◆ Task statement ◆
Please write each entry out again exactly as shown.

◆ Stored dataset items ◆
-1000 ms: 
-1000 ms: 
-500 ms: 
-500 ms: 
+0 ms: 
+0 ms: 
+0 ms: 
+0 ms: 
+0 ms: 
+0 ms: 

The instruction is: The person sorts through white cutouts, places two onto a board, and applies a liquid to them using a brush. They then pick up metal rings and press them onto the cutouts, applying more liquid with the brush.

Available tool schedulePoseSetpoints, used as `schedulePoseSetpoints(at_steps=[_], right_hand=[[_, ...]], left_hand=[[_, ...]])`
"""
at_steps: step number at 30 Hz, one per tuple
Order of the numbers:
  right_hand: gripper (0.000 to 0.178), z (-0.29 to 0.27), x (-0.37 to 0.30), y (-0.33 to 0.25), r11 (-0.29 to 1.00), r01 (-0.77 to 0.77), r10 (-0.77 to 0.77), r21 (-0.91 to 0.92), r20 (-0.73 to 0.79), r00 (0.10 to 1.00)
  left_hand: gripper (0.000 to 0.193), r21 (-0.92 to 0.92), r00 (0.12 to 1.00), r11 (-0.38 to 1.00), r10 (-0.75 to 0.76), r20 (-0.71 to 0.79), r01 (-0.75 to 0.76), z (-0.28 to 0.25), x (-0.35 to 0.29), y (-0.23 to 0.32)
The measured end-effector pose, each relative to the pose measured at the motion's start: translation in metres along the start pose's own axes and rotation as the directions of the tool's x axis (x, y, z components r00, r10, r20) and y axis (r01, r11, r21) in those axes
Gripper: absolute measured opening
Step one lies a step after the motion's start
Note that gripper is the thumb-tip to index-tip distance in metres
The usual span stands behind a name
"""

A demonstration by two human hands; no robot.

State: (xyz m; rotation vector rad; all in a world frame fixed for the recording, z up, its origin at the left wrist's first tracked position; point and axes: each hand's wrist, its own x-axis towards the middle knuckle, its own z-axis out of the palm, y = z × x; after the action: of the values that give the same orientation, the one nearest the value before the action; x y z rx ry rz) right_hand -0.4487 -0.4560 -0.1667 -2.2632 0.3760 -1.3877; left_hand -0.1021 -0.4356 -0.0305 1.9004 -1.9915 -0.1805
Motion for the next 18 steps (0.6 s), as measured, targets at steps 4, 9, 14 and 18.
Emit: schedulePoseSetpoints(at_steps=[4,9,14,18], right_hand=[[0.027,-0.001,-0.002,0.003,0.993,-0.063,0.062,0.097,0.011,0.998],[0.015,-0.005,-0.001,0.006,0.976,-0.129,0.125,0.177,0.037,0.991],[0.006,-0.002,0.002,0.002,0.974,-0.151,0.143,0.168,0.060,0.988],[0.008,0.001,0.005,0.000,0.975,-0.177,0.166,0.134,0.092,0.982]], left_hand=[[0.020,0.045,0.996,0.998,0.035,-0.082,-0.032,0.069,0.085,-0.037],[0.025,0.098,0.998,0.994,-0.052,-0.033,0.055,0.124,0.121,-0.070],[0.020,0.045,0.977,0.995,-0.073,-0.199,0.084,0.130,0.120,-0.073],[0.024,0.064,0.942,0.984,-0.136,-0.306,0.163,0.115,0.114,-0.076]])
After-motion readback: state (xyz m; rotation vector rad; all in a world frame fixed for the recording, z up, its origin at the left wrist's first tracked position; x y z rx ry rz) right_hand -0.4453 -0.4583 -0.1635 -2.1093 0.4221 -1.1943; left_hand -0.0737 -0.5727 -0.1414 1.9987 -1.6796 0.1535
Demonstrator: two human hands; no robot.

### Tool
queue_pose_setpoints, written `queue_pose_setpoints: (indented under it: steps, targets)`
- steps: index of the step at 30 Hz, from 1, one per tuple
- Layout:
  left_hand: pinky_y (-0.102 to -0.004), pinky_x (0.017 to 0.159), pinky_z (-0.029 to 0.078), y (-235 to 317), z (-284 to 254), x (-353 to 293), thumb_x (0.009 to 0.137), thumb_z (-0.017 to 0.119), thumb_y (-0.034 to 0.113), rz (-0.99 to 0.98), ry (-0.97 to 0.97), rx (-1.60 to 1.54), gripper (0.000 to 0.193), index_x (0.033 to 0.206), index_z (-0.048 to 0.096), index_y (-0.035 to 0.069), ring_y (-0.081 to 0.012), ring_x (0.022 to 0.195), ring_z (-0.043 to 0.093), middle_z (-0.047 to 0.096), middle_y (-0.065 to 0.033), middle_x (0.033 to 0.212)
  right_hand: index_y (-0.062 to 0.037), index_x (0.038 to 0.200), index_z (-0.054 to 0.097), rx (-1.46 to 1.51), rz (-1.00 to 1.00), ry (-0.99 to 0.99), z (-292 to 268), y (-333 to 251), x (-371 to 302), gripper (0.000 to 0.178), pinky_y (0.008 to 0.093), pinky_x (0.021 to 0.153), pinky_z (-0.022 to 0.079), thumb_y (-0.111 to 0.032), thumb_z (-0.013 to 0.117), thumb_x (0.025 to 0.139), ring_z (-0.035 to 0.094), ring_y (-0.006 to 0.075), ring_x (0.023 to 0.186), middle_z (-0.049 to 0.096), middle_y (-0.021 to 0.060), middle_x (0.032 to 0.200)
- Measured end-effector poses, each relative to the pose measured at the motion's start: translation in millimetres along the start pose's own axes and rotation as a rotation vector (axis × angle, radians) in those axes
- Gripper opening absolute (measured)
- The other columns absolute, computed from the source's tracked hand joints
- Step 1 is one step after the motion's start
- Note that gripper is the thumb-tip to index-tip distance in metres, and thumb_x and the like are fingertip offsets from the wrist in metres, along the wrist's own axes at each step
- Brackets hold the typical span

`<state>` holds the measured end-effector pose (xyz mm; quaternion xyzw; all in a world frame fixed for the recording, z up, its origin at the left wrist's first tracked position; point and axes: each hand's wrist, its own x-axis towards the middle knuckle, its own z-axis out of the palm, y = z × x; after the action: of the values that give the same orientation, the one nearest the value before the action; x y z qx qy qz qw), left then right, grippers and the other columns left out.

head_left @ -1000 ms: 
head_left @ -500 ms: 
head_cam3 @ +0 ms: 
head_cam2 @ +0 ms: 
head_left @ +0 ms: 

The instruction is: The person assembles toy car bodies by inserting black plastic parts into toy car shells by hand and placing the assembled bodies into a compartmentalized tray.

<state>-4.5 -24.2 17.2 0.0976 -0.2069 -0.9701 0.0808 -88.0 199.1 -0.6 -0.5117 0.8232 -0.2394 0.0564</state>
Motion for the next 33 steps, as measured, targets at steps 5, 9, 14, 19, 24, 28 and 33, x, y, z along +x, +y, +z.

◆ Written reply ◆
-1000 ms: 
-1000 ms: 
-500 ms: 
-500 ms: 
+0 ms: 
+0 ms: 
+0 ms: 
+0 ms: 
+0 ms: 
+0 ms: 

The instruction is: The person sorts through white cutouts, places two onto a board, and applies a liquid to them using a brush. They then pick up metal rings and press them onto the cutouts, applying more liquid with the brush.

Available tool schedulePoseSetpoints, used as `schedulePoseSetpoints(at_steps=[_], right_hand=[[_, ...]], left_hand=[[_, ...]])`
"""
at_steps: step number at 30 Hz, one per tuple
Order of the numbers:
  right_hand: gripper (0.000 to 0.178), z (-0.29 to 0.27), x (-0.37 to 0.30), y (-0.33 to 0.25), r11 (-0.29 to 1.00), r01 (-0.77 to 0.77), r10 (-0.77 to 0.77), r21 (-0.91 to 0.92), r20 (-0.73 to 0.79), r00 (0.10 to 1.00)
  left_hand: gripper (0.000 to 0.193), r21 (-0.92 to 0.92), r00 (0.12 to 1.00), r11 (-0.38 to 1.00), r10 (-0.75 to 0.76), r20 (-0.71 to 0.79), r01 (-0.75 to 0.76), z (-0.28 to 0.25), x (-0.35 to 0.29), y (-0.23 to 0.32)
The measured end-effector pose, each relative to the pose measured at the motion's start: translation in metres along the start pose's own axes and rotation as the directions of the tool's x axis (x, y, z components r00, r10, r20) and y axis (r01, r11, r21) in those axes
Gripper: absolute measured opening
Step one lies a step after the motion's start
Note that gripper is the thumb-tip to index-tip distance in metres
The usual span stands behind a name
"""

A demonstration by two human hands; no robot.

State: (xyz m; rotation vector rad; all in a world frame fixed for the recording, z up, its origin at the left wrist's first tracked position; point and axes: each hand's wrist, its own x-axis towards the middle knuckle, its own z-axis out of the palm, y = z × x; after the action: of the values that give the same orientation, the one nearest the value before the action; x y z rx ry rz) right_hand -0.4487 -0.4560 -0.1667 -2.2632 0.3760 -1.3877; left_hand -0.1021 -0.4356 -0.0305 1.9004 -1.9915 -0.1805
Motion for the next 18 steps (0.6 s), as measured, targets at steps 4, 9, 14 and 18.
Emit: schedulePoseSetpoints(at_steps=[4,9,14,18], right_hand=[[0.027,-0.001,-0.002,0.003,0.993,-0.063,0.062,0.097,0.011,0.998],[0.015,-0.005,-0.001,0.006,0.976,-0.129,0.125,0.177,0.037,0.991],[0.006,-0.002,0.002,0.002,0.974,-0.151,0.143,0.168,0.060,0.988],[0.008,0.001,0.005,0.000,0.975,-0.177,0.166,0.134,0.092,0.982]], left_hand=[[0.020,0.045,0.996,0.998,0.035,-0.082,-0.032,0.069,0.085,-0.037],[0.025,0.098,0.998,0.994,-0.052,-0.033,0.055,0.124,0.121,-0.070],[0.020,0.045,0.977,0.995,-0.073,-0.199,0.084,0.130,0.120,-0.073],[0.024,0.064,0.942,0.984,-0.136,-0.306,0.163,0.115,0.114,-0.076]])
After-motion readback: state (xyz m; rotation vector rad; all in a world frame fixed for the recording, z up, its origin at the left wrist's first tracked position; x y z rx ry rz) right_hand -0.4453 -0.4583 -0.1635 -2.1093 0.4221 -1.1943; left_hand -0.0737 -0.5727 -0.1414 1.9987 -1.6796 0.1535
Demonstrator: two human hands; no robot.

### Tool
queue_pose_setpoints, written `queue_pose_setpoints: (indented under it: steps, targets)`
- steps: index of the step at 30 Hz, from 1, one per tuple
- Layout:
  left_hand: pinky_y (-0.102 to -0.004), pinky_x (0.017 to 0.159), pinky_z (-0.029 to 0.078), y (-235 to 317), z (-284 to 254), x (-353 to 293), thumb_x (0.009 to 0.137), thumb_z (-0.017 to 0.119), thumb_y (-0.034 to 0.113), rz (-0.99 to 0.98), ry (-0.97 to 0.97), rx (-1.60 to 1.54), gripper (0.000 to 0.193), index_x (0.033 to 0.206), index_z (-0.048 to 0.096), index_y (-0.035 to 0.069), ring_y (-0.081 to 0.012), ring_x (0.022 to 0.195), ring_z (-0.043 to 0.093), middle_z (-0.047 to 0.096), middle_y (-0.065 to 0.033), middle_x (0.033 to 0.212)
  right_hand: index_y (-0.062 to 0.037), index_x (0.038 to 0.200), index_z (-0.054 to 0.097), rx (-1.46 to 1.51), rz (-1.00 to 1.00), ry (-0.99 to 0.99), z (-292 to 268), y (-333 to 251), x (-371 to 302), gripper (0.000 to 0.178), pinky_y (0.008 to 0.093), pinky_x (0.021 to 0.153), pinky_z (-0.022 to 0.079), thumb_y (-0.111 to 0.032), thumb_z (-0.013 to 0.117), thumb_x (0.025 to 0.139), ring_z (-0.035 to 0.094), ring_y (-0.006 to 0.075), ring_x (0.023 to 0.186), middle_z (-0.049 to 0.096), middle_y (-0.021 to 0.060), middle_x (0.032 to 0.200)
- Measured end-effector poses, each relative to the pose measured at the motion's start: translation in millimetres along the start pose's own axes and rotation as a rotation vector (axis × angle, radians) in those axes
- Gripper opening absolute (measured)
- The other columns absolute, computed from the source's tracked hand joints
- Step 1 is one step after the motion's start
- Note that gripper is the thumb-tip to index-tip distance in metres, and thumb_x and the like are fingertip offsets from the wrist in metres, along the wrist's own axes at each step
- Brackets hold the typical span

`<state>` holds the measured end-effector pose (xyz mm; quaternion xyzw; all in a world frame fixed for the recording, z up, its origin at the left wrist's first tracked position; point and axes: each hand's wrist, its own x-axis towards the middle knuckle, its own z-axis out of the palm, y = z × x; after the action: of the values that give the same orientation, the one nearest the value before the action; x y z qx qy qz qw), left then right, grippers and the other columns left out.

head_left @ -1000 ms: 
head_left @ -500 ms: 
head_cam3 @ +0 ms: 
head_cam2 @ +0 ms: 
head_left @ +0 ms: 

The instruction is: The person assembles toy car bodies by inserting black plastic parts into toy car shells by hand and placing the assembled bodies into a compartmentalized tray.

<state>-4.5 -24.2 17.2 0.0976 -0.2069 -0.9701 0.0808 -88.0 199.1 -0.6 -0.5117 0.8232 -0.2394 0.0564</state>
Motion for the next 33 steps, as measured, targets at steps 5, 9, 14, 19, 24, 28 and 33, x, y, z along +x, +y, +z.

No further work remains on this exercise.